Les décisions du Président par intérim, prises en vertu de l'article 20, notamment celles de suspendre l'article 10 de la constitution, ont été prise sans qu'aucune instance juridictionnelle ne soit consultée, puisque la constitution ne l'a pas prévue.

Il s'agit là d'un oubli grave de la part des constituants, car que se passerait t-il lorsque le Président de la République par intérim prenait des décisions qui ne soient pas "inspirées par la volonté d'assurer aux institutions constitutionnelles, les moyens d'accomplir leur mission "?

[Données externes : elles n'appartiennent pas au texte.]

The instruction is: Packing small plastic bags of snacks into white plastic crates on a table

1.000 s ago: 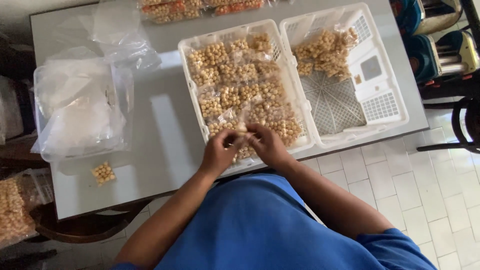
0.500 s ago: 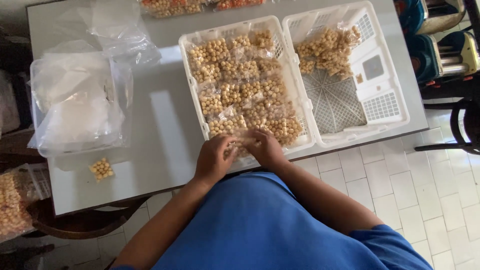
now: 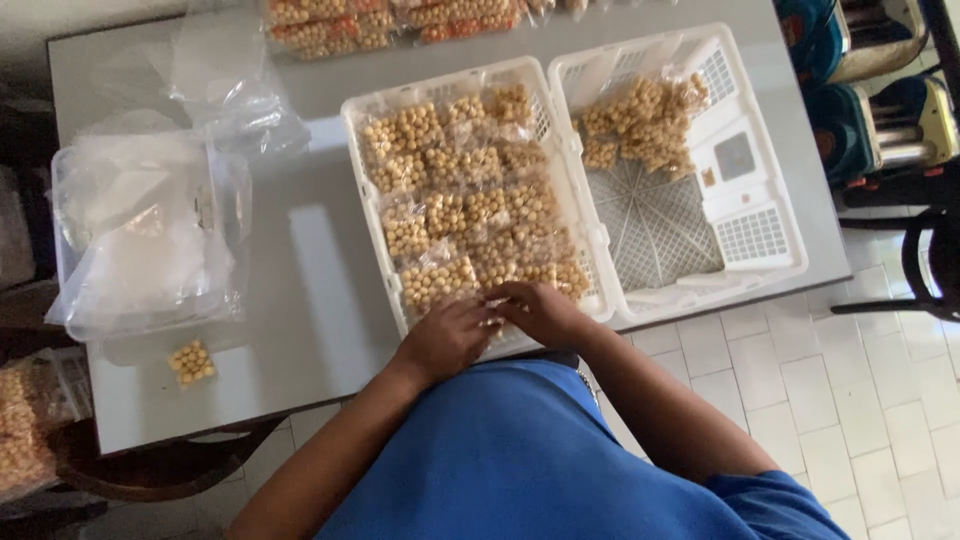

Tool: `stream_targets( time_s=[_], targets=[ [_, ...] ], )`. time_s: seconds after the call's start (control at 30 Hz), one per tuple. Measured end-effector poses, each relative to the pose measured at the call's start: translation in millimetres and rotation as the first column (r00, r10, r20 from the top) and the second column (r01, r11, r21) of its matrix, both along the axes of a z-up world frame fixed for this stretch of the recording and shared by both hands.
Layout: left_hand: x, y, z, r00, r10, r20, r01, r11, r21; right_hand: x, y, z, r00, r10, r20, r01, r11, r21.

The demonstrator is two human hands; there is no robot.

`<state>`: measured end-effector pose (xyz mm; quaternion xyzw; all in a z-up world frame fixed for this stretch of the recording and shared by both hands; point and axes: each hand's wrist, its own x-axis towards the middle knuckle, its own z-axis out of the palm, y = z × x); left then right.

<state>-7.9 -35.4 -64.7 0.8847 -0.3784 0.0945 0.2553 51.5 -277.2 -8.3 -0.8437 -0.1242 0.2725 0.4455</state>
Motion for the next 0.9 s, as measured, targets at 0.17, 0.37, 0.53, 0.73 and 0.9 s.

L'assemblée Fédérale pourra t - elle réagir, en aval en mettant fin aux pouvoirs exceptionnels alors que la crise séparatiste perdure toujours ou déclencher la procédure de destitution conformément à l'article 24 au risque d'être dissoute de droit si la culpabilité du Président de la République par intérim n'est pas établie? L'article 24 dispose en effet que " le Président est pénalement responsable en cas de trahison ou de crime commis dans l'exercice ou à l'occasion de l'exercice de ses fonctions ". L'Assemblée Fédérale pourrait mettre le Président par intérim en accusation s'il faisait un usage abusif de l'article 20.

Certes l'article 20 permet à l'Assemblée Fédérale de mettre fin aux pouvoirs exceptionnels mais il n'a pas prévu les personnes compétentes, habilitées à saisir l'Assemblée, ni les conditions à réunir pour suspendre l'application de l'article 20.

Avec un Gouvernement ne disposant pas d'une majorité parlementaire, le pays vivait dans une situation juridique précaire et exceptionnelle. Pour éviter une crise politique grave pour le pays, propice aux aventuriers de tout poil désireux de conserver ou d'accéder illégalement au pouvoir, le Gouvernement aurait tout miser sur " la résolution de la crise anjouanaise ", véritable condition de fond de l'exercice des pouvoirs exceptionnels. Le Président de la République par intérim a failli à sa mission en ne respectant pas l'esprit de l'article 20.

La pratique du pouvoir intérimaire n'a pas été à la hauteur des conditions fixées par la constitution. Toutefois les erreurs commises ne justifient en rien le putsch militaire du 30 avril 1999. Il y avait un autre moyen pour sanctionner le chef de l'Etat en raison de son incapacité à respecter la constitution. Il suffisait à l'Assemblée Fédérale de déclencher la procédure de destitution conformément à l'article 24 de la constitution du 20 octobre 1996. Cet article disposait en effet que " le Président est pénalement responsable en cas de trahison ou de crime commis dans l'exercice ou à l'occasion de l'exercice de ses fonctions ". Ainsi, l'Assemblée Fédérale avait les moyens de mettre le Président par intérim en accusation pour usage abusif de l'article 20 et non respect de l'esprit de cet arcticle.

En conclusion la légalité constitutionnelle existait dans notre pays avant et au jour du coup d'Etat militaire grâce à l'article 20 même si le Président par intérim ne respectait pas l'esprit de cet article. L'actuel chef de la junte militaire en proclamant une charte constitutionnelle le 6 mai 1999 s'est octroyée dans l'article 6 de cette charte, le pouvoir exécutif et le pouvoir législatif, exactement ce que le Président par intérim disposait, sans le savoir, en vertu de l'article 20. A ceux qui affirment que la légalité constitutionnelle ne peut être reinstauré en l'absence de celle ci, de trouver une autre argumentation solide pour justifier et approuver le coup d'Etat militaire du 30 avril 1999 qui n'en est pas un selon eux.